The Phantom of Liberty (Le Fantôme de la liberté) is a 1974 surrealist satirical dark comedy film co-written and directed by Luis Buñuel and produced by Serge Silberman. It stars an ensemble cast consisting of Adriana Asti, Julien Bertheau, Jean-Claude Brialy, Adolfo Celi, Paul Frankeur, Michael Lonsdale, Pierre Maguelon, François Maistre, Hélène Perdrière, Michel Piccoli, Claude Piéplu, Jean Rochefort, Bernard Verley, Milena Vukotic and Monica Vitti.

The film features a nonlinear plot structure that consists of various otherwise unrelated episodes linked only by the movement of certain characters from one situation to another. Overall, the picture exhibits Buñuel's typical ribald satirical humor combined with a series of increasingly outlandish and far-fetched incidents intended to challenge the viewer's pre-conceived notions about the stability of social mores and reality. The Phantom of Liberty was critically acclaimed and is considered to be one of Buñuel's best films.

==Plot==

In 1808, (Note: The opening scene is inspired by "The Kiss", a short story by Spanish post-Romanticist writer Gustavo Adolfo Bécquer, and by Francisco Goya's painting The Third of May 1808.) during the Napoleonic occupation of Toledo, a firing squad executes a small group of Spanish rebels who cry out "Long live chains!" The French troops are encamped in a Catholic church, where the captain caresses the statue of a noblewoman and is knocked unconscious by the statue of her husband. In revenge, the captain exhumes the noblewoman's corpse to find her face remains intact, intending to commit necrophilia.

In a modern-day Parisian park, a suspicious-looking man gives two young girls a set of pictures, while their nannies are reading about the 1808 events. At home, one of the girls shows the pictures to her parents, Mr. and Mrs. Foucauld. The parents are appalled yet sexually aroused by the pictures, which turn out to be postcards depicting French landmarks. The parents fire their nanny. That night, Mr. Foucauld cannot sleep due to a series of visitations in his bedroom: a rooster, a postman delivering a letter, and an Emu.

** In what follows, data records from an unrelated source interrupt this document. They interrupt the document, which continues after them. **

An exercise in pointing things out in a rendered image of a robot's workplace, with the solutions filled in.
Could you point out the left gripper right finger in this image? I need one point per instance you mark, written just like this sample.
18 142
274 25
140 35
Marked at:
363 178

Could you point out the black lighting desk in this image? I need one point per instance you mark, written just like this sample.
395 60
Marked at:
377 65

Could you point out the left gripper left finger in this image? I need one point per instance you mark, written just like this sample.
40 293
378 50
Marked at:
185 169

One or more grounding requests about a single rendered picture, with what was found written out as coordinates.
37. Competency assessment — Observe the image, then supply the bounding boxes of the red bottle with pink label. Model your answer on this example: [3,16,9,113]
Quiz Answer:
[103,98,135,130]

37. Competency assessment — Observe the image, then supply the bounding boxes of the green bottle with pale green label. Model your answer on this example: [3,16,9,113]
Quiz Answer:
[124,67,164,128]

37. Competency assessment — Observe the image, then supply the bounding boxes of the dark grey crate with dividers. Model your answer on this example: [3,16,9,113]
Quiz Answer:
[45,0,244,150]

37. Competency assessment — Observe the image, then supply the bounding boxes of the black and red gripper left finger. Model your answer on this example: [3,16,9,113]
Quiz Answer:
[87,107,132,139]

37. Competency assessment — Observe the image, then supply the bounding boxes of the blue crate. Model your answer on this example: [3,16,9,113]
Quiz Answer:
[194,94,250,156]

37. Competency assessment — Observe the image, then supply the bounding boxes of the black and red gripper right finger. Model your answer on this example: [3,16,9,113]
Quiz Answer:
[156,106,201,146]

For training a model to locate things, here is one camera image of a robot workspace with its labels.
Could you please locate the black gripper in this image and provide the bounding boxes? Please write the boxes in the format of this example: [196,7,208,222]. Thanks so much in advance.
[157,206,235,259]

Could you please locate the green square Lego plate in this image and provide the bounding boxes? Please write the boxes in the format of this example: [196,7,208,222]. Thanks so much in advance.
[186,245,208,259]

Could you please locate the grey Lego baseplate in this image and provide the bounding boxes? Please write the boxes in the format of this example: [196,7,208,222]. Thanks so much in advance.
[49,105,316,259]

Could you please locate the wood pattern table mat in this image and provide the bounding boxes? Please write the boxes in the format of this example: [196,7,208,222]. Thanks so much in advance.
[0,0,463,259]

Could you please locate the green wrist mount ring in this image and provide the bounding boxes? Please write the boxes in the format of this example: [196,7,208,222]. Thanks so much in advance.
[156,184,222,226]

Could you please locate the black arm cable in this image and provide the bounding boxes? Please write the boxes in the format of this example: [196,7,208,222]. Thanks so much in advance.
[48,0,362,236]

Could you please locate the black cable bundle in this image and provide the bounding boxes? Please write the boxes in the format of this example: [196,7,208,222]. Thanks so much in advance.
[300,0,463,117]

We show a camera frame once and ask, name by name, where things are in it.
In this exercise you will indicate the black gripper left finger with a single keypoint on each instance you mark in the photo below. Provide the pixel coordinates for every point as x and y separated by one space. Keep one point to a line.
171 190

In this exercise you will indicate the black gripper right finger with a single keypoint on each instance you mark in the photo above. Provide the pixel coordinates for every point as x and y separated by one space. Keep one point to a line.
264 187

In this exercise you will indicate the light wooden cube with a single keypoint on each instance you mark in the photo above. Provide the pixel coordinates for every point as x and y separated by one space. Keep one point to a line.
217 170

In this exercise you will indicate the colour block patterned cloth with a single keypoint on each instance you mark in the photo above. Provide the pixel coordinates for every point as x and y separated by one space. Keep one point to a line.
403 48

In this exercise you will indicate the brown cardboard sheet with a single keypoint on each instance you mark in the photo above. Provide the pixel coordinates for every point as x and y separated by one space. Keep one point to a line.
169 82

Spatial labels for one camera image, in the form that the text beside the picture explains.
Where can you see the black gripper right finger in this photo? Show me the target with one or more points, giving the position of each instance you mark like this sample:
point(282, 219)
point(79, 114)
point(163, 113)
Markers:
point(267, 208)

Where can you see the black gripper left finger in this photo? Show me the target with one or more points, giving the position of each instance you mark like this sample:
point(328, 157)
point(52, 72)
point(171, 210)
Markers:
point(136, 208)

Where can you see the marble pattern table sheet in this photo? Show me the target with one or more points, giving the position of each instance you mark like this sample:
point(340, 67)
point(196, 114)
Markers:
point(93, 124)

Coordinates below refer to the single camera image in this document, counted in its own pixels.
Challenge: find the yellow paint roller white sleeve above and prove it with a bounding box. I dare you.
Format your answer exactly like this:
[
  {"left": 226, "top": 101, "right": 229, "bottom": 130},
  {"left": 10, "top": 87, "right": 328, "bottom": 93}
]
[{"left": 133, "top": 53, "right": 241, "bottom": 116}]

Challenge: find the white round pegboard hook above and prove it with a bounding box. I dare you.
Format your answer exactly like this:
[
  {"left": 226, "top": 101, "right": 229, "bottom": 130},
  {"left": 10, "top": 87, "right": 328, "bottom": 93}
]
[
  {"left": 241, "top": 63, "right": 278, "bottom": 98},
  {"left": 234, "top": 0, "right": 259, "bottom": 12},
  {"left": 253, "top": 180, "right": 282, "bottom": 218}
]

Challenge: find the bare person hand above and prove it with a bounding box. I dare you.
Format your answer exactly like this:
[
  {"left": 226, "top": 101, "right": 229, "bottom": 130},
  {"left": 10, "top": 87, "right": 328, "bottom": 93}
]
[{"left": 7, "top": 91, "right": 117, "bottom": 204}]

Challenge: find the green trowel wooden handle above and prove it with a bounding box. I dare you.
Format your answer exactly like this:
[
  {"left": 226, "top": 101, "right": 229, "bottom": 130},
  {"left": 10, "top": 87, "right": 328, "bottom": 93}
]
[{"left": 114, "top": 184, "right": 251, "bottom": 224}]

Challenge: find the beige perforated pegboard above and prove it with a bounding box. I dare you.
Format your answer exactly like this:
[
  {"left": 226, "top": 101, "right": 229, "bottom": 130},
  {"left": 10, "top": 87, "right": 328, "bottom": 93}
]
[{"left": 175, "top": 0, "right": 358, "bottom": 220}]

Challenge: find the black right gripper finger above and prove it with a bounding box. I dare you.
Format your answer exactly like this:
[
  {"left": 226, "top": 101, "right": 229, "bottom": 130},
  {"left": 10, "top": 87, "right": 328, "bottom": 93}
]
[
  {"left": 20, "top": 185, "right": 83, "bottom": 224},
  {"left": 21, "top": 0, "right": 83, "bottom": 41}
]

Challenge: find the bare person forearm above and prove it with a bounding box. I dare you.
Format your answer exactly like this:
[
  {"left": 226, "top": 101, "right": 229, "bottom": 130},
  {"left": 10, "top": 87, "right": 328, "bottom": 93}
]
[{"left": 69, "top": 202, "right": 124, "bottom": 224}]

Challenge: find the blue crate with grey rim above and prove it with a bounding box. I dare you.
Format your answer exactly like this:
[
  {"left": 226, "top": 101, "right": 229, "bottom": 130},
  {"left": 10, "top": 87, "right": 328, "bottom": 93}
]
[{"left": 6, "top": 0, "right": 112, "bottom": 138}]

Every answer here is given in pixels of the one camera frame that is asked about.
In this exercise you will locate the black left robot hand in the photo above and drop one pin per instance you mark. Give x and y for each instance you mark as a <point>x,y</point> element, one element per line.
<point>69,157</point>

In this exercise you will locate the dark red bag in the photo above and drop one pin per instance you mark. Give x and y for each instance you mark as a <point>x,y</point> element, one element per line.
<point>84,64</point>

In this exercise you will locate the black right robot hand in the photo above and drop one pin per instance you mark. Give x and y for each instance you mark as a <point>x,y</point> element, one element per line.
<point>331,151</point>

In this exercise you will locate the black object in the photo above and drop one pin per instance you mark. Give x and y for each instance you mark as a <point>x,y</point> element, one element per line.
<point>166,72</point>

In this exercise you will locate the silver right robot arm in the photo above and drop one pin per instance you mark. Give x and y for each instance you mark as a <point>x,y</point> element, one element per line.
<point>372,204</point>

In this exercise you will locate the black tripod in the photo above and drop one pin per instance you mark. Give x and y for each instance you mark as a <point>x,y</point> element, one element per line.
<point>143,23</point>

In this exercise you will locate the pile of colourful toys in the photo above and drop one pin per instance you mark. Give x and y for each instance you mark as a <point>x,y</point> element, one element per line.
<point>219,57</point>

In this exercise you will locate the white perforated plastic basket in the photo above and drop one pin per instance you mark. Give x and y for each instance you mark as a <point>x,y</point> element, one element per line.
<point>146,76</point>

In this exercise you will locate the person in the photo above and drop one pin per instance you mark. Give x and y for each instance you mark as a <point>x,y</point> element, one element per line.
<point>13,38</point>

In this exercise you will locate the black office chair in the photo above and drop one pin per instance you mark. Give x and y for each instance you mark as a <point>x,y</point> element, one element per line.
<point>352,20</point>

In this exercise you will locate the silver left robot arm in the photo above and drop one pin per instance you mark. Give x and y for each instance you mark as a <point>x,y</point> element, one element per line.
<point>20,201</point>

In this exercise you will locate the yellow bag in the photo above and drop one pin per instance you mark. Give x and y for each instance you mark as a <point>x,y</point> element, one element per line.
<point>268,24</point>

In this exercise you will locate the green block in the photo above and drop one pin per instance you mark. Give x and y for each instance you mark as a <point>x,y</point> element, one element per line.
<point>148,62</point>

Mr. Foucauld's doctor dismisses these nocturnal apparitions as dreams, even though Foucauld presents the postman's letter as evidence. They are interrupted by the doctor's nurse, who announces she must visit her ailing father. On the drive, the nurse is told by a group of soldiers hunting foxes that the road ahead is blocked. Checking into a local inn, she befriends a group of Carmelite friars who engage her in a game of poker while smoking and drinking.

A young man and his elderly aunt check into the inn to consummate an incestuous affair. When the nephew exposes the aunt's naked body, she has the body of a young woman. As the aunt refuses the nephew's sexual advances, he smothers her with a pillow and then leaves the room. The nephew, the nurse, and the friars are all invited for a drink in the room of a hatter and his female assistant. The assistant dons a dominatrix outfit and proceeds to whip the hatter, who is wearing bottomless trousers, in front of the other guests, who are shocked and leave. The nephew returns to his aunt, who is alive and has agreed to have sex with him.

The following day, the nurse leaves for Argenton, giving a lift to a professor who gives a lecture to a classroom of policemen who behave like unruly schoolchildren. The lecture is constantly interrupted until only two officers are left. To illustrate a point he is making about the relativity of customs and laws, the professor recounts a dinner party he once attended at his friends' house, where the guests sat around the table on flushing toilets.

The two policemen go on duty and stop a speeding motorist, Mr. Legendre, who is rushing to see his doctor in Paris. Mr. Legendre is diagnosed with cancer but is offered a cigarette by his doctor, whom he slaps. At home, Mr. and Mrs. Legendre are notified that their daughter has disappeared from school, only to find her in class. Although the parents are able to see and speak to her, no one acknowledges the girl's presence. The parents bring her along to report her "disappearance" to the police, who likewise fail to acknowledge the girl's presence.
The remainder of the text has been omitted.